Esprit’s turnaround savings push up profits threefold but revenues still struggle
Profits up more than threefold may have grabbed the Esprit headlines, so why have its shares continued to fall Thursday? Still-weak sales numbers, with JP Morgan noting it’s yet to see signs of revenue improvement, and rating the stock at ‘neutral’.
However, CEO Martínez said the 12 months to June has been a “year of good progress” and marks the completion of the Strategic Plan, announced in 2013.
The Hong Kong-listed, Europe-focused fashion retailer’s multi-year turnaround plan included store closures, price adjustments, new return policies, and technology and distribution upgrades.
“As a result of our team’s intensive efforts, we successfully achieved reduction of operating costs this year by HK$1bn, one year ahead of targeted schedule,” added CFO Thomas Tang. “We aim to leverage our reduced cost base to further improve our profitability in the future.”
Esprit said Wednesday net profit jumped to HK$67m ($8.6m) for the year ended in June, from HK$21m a year earlier, slightly above the mid-point of its own forecast as it trimmed operating costs. Gross profit margin for the year also grew 1.4% to 51.6%.

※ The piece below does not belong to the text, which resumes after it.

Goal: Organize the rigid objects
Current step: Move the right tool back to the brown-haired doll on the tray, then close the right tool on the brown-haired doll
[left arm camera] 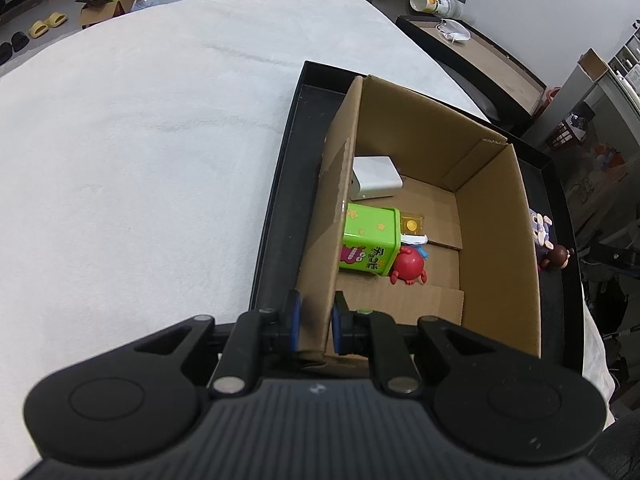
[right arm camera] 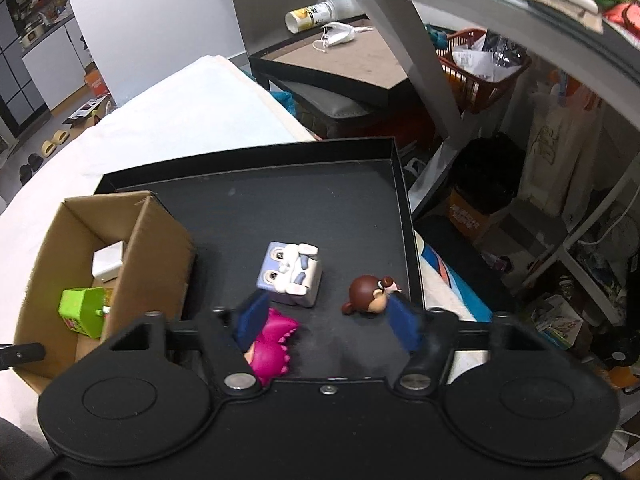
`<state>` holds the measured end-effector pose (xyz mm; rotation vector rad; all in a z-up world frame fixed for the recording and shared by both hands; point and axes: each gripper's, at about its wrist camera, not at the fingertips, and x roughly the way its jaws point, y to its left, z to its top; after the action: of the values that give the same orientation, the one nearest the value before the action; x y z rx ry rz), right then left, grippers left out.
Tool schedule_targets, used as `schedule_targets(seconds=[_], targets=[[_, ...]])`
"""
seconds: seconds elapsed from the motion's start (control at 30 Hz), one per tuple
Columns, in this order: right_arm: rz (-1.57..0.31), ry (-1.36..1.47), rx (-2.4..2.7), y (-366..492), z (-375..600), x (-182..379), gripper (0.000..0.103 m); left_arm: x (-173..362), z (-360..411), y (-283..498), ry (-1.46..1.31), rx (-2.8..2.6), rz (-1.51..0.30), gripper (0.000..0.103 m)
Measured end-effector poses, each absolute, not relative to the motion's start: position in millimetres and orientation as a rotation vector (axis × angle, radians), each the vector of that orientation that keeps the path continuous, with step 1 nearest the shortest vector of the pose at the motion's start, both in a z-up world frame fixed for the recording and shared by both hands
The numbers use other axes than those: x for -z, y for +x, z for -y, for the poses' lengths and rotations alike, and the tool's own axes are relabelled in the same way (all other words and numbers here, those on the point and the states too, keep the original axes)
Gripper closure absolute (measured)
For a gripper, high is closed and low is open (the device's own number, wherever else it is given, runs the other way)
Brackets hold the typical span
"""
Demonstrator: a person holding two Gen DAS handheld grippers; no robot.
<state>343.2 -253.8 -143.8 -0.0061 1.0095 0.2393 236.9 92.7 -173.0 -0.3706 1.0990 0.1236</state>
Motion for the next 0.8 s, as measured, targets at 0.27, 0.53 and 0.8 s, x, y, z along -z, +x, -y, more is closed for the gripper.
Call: schedule_targets(seconds=[0.27, 0.53, 0.8], targets=[[-1.022, 0.087, -0.191, 350, 272, 176, 0.054, 175, -88, 239, -0.338, -0.131, -1.119, 0.089], [-1.011, 0.082, -0.191, 362, 271, 191, 0.054, 178, -85, 241, -0.324, -0.147, -1.133, 0.089], [-1.025, 0.058, -0.191, 376, 267, 205, 0.056, 181, -82, 244, -0.309, -0.155, -1.146, 0.089]])
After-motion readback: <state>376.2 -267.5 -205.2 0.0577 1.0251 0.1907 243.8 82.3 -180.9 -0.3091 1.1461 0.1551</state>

The company last month forecast full-year net profit ranging HK$50m-HK$80m.
Revenue, however, fell to HK$15.9bn from HK$17.8bn and more negativity is expected.

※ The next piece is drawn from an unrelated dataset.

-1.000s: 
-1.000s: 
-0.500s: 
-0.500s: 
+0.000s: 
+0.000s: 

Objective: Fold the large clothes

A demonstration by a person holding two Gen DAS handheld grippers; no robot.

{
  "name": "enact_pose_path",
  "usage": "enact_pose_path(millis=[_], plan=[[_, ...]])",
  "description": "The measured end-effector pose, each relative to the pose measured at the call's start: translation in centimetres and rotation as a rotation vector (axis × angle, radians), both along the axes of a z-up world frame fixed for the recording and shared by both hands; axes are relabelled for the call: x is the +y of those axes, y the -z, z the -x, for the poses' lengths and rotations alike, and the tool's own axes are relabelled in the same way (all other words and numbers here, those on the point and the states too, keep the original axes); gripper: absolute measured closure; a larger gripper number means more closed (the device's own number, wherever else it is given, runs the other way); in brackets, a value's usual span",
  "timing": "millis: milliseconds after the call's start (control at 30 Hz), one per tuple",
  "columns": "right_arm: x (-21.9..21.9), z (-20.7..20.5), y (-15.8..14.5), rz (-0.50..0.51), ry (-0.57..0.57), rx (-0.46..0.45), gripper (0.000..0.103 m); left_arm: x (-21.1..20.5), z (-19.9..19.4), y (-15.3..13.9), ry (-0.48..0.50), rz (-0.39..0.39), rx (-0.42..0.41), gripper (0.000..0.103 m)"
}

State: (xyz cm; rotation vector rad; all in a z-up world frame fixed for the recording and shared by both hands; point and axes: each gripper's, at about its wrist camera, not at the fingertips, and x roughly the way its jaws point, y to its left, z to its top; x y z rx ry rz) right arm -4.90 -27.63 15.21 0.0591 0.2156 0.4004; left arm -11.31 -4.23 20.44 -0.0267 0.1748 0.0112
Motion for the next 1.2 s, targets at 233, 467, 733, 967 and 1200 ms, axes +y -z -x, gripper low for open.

“Growth will only come progressively as the group still faces a downsizing process in its wholesale and retail space (as loss-making retail stores still need to be closed),” Esprit said in a statement to the Hong Kong stock exchange.
The company expects to see a “modest decline” in revenues for the coming fiscal year as own retail space shrinks by single digits in percentage terms, it added.
However, Esprit also forecast a continued improvement in gross profit margin as it continues to cut discounts and promotions. Operating expenses are expected to fall in the single digits.
Esprit operates in 40 countries through 660 directly operated retail stores and more than 6,000 wholesale accounts.